And that’s why I said that ELIZA is about as smart as grass. I wasn’t being insulting or flip or snide; that’s actually about as accurate an estimate as I can make. Grass has a few dozen different ways to interact with the world, just as ELIZA had a few dozen different templates it could use for utterances it could make. Grass produces its interactions in ways responsive to its environment – light, temperature, moisture, soil, atmospheric conditions, etc. – in ways at least as complex and well suited to its own survival as ELIZA selects its interactions in response to conversation. And that’s why I think that ELIZA is about as smart as grass. It’s just an estimate; grass might actually be smarter, or less smart, than I’m giving it credit for.

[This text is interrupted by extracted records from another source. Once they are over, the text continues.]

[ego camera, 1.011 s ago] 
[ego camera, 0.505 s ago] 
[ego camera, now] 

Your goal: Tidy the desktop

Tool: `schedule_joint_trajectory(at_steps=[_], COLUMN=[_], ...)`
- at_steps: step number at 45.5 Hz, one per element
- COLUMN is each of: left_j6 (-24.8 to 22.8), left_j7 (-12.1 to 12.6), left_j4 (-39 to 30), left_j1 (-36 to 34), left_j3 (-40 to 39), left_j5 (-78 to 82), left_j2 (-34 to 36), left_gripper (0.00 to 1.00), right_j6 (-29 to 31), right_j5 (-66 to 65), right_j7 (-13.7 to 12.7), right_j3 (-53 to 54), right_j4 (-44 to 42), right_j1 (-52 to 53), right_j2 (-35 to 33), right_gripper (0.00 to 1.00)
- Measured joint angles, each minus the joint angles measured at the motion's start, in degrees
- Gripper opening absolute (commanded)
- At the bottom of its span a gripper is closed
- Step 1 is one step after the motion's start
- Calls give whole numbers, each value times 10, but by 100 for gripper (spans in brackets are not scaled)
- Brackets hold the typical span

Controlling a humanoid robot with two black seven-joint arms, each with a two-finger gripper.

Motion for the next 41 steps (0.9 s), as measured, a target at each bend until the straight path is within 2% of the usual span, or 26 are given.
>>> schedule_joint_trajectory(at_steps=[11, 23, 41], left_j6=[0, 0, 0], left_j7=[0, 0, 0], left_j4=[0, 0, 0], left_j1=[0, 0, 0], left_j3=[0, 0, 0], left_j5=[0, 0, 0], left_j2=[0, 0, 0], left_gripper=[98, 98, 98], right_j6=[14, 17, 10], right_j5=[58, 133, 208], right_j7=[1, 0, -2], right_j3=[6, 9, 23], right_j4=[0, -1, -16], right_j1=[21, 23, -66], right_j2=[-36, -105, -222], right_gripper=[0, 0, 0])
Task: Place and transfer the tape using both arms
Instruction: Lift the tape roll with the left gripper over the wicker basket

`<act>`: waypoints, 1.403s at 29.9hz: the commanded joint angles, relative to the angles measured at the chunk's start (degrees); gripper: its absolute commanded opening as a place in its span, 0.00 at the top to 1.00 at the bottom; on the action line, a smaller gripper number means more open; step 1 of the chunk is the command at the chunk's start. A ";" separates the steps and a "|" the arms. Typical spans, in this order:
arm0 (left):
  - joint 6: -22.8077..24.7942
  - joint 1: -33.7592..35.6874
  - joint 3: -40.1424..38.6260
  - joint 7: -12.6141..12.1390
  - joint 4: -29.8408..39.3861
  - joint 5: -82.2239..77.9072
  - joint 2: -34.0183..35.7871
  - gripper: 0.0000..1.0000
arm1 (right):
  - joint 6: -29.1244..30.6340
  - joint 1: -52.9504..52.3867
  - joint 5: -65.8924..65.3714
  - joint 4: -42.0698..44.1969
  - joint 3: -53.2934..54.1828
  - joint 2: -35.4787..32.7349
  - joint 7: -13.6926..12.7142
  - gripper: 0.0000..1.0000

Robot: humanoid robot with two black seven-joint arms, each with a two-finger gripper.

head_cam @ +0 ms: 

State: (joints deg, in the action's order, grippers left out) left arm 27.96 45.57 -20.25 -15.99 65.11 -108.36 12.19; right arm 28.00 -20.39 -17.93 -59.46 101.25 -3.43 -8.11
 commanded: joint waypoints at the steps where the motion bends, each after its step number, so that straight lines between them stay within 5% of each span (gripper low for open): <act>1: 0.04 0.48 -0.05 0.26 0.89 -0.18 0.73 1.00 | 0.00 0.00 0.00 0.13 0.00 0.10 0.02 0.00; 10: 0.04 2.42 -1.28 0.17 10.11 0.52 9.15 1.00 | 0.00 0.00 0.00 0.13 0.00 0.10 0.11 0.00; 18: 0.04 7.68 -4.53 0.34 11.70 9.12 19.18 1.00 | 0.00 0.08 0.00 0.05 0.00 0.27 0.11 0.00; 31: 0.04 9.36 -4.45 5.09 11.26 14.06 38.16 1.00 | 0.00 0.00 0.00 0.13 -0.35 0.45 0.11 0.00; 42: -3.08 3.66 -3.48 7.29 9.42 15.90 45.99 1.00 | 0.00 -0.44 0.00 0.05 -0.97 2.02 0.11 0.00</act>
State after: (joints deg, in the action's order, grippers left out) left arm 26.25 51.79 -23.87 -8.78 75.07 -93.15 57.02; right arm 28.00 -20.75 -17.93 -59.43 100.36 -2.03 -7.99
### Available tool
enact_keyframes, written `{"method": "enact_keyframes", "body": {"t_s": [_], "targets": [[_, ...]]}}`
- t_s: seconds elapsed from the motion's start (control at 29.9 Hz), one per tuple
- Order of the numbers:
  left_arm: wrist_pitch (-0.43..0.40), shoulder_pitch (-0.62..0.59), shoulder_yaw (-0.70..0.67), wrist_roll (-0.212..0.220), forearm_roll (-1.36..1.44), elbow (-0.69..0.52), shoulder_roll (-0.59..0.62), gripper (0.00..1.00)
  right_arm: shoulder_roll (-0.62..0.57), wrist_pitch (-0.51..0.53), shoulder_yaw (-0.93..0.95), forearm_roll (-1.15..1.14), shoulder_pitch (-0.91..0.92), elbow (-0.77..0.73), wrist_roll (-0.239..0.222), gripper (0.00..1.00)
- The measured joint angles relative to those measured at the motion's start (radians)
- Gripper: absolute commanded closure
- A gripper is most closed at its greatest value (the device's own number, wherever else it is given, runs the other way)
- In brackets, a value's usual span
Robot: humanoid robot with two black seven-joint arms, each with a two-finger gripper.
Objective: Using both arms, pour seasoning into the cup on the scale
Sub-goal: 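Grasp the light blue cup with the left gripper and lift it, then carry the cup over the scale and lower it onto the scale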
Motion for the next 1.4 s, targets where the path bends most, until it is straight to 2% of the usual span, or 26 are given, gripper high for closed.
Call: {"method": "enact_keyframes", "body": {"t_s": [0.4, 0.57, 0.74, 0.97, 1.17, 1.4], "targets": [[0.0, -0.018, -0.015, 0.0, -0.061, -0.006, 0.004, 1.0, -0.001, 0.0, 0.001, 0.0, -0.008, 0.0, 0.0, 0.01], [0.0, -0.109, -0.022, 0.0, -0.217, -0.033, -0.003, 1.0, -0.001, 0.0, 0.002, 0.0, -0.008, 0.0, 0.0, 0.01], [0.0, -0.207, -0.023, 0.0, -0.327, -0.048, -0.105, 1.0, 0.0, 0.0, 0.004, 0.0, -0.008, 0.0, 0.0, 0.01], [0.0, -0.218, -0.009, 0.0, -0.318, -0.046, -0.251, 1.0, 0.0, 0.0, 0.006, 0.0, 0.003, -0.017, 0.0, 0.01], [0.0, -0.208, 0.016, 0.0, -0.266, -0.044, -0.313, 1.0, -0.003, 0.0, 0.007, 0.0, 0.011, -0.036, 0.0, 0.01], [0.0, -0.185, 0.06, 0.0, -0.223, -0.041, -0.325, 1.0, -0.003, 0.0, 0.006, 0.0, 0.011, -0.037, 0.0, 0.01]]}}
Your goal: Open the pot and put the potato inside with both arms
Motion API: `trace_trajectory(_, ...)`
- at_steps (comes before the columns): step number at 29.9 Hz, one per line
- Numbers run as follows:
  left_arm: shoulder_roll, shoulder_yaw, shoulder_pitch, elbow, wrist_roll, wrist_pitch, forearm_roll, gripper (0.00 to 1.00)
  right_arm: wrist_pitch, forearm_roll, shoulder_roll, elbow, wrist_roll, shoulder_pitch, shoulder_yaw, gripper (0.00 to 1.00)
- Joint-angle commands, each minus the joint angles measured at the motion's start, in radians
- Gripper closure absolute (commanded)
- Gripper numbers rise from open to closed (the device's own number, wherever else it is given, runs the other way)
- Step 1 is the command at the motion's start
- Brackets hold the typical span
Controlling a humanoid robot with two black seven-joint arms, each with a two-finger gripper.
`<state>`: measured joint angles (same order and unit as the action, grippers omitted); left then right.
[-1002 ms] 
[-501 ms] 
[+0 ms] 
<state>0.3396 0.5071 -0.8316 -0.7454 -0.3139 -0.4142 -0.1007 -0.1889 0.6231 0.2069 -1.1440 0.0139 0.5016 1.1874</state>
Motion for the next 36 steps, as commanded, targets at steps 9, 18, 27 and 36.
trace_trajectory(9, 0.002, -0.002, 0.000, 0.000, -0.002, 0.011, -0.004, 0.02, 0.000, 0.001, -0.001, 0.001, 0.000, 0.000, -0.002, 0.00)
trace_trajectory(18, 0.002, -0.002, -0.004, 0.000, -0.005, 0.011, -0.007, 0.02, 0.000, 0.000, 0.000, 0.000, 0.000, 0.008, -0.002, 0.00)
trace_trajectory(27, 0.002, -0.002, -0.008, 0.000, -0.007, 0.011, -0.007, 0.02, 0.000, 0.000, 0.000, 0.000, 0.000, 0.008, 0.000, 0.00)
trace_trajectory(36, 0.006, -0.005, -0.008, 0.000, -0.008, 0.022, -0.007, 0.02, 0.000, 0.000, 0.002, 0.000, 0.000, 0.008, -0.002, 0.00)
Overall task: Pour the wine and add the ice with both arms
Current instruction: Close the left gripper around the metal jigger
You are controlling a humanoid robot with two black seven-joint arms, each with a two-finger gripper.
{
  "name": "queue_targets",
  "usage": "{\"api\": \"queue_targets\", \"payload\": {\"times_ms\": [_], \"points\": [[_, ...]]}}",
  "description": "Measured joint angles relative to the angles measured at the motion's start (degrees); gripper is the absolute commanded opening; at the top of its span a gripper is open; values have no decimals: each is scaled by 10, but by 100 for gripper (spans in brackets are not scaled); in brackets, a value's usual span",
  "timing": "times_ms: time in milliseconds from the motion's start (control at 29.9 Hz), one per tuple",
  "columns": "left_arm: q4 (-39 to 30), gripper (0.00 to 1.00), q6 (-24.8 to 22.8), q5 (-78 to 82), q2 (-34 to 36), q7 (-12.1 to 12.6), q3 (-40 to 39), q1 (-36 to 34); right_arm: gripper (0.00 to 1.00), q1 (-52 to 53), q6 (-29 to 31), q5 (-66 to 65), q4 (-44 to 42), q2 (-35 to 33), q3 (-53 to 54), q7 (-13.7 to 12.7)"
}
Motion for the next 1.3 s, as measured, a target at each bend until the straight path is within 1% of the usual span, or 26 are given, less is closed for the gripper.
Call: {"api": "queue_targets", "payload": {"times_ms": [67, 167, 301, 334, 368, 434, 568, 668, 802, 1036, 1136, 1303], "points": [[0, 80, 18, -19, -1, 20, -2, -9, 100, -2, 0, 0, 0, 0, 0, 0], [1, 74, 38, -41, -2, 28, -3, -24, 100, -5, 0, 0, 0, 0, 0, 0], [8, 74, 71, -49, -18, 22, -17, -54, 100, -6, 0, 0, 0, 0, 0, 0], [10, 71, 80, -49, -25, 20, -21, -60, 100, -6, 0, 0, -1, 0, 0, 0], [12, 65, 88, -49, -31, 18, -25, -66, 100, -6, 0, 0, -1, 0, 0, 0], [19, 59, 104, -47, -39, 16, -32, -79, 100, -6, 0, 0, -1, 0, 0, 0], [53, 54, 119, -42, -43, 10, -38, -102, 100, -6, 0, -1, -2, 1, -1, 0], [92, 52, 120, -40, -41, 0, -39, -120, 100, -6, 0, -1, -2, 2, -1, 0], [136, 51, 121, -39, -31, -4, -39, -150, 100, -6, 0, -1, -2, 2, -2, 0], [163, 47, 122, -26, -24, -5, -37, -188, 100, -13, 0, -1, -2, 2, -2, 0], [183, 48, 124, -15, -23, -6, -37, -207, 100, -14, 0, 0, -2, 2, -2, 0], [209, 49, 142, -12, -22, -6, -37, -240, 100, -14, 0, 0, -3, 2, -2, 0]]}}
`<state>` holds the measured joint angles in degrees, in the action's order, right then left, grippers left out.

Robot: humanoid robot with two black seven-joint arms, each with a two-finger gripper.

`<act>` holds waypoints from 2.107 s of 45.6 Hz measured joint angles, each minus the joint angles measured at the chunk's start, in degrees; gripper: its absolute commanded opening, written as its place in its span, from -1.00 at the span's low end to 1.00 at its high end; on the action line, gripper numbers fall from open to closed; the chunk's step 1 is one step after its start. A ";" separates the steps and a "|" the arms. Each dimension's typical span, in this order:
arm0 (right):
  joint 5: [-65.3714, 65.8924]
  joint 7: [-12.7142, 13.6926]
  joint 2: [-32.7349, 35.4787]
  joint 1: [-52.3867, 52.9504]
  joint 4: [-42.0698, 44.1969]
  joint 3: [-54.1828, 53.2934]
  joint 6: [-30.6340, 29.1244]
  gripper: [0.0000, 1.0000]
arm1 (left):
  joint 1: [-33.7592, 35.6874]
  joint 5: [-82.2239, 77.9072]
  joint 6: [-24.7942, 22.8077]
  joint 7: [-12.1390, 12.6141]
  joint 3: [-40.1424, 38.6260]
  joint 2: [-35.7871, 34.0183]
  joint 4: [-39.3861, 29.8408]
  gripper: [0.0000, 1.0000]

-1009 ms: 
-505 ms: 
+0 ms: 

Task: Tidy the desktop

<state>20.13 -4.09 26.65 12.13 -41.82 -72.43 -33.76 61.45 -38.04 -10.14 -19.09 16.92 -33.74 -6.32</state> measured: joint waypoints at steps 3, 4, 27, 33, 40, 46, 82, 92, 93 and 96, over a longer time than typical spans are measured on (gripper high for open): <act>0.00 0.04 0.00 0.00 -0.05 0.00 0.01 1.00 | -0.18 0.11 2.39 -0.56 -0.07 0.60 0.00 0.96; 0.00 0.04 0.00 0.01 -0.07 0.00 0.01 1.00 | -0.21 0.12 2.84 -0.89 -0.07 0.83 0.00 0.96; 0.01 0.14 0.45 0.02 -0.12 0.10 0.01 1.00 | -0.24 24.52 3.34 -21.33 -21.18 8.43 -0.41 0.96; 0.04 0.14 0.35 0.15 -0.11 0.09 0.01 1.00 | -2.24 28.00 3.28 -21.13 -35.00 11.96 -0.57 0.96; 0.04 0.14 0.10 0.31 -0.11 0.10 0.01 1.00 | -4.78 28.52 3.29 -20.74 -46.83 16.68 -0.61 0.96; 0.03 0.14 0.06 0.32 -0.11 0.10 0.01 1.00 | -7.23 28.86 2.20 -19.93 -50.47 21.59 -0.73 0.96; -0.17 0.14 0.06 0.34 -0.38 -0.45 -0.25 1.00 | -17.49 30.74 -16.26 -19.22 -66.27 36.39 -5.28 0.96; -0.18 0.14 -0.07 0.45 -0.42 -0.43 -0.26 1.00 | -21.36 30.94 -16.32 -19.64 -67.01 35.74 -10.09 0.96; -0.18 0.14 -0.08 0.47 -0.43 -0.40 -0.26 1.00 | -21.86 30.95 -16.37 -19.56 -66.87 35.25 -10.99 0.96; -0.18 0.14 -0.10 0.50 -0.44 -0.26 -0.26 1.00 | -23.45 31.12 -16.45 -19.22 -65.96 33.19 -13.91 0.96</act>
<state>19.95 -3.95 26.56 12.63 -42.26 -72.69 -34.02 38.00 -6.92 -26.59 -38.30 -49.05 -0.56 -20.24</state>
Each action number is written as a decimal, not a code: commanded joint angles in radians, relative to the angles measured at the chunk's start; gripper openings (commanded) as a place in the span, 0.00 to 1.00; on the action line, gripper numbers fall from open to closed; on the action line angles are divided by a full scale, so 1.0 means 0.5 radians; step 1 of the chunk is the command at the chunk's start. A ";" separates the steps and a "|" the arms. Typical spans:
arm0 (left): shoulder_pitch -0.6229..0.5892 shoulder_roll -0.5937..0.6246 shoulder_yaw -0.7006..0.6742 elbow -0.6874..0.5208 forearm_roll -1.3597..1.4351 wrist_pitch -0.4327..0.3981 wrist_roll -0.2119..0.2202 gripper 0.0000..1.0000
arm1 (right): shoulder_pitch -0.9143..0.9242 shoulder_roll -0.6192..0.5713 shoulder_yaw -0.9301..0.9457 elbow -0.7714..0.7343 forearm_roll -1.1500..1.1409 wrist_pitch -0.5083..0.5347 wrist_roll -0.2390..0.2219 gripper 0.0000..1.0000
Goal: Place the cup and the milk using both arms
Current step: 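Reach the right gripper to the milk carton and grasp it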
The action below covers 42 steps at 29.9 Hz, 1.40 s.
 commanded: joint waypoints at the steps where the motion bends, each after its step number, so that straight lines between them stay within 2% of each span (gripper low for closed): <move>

So, look back over the list and consider how much smarter a clam is than grass. Clams, for all that they are quiet and immobile, have a fairly large repertoire of interactions and select them in ways that are responsive to more information about their own environment than grass uses. Insects are hundreds of times smarter than clams, and they accomplish that much without even having brains as such.

If I produced something whose real intelligence is, say, as good as that of a hamster, which handles language as well as a hamster handles, say, seeds, it would seem like a pretty good conversationalist and it would even understand what it’s talking about, for some value of understanding. A hamster-level intelligence, given my modest hardware budget and the programming effort that I as a single person can make, would be more than I can realistically hope for.

Because, you see, hamsters are not actually all that stupid. We don’t think of them as very smart because all the things their intelligence can do are things that we do as well, without thinking much about it. For starters, they can navigate on their own at least as well as one of Google’s self-driving cars, and they do it without continual map updates and GPS input. They can recognize and differentiate between individuals, which geckos and snakes and Google’s self-driving cars can’t do. And moving on to ground we haven’t gotten a firm grasp on yet in AI research, they behave in ways consistent with having intentionality and motivation and desires and emotions. They interact socially, seek mating opportunities intelligently, compete with other hamsters in ways that indicate that they make plans and anticipate the actions of other hamsters, respond in mostly appropriate ways to previously unknown situations or threats, seek shelter, establish food caches, and do a million other things that aren’t at all easy to fully understand or program.

So something as smart as a hamster would be absolutely amazing. I’ll be thinking of this AI project as an attempt to create a well-adapted software creature, not as an attempt to model human intelligence in software. But I want to try to create a creature that’s highly adaptable, handles language with at least some level of understanding, and is otherwise capable in ways that I as a human would value in an assistant and companion. After all, we value the assistance and companionship of other non-human creatures who are part of our households – why shouldn’t a creature made of bits have the same status?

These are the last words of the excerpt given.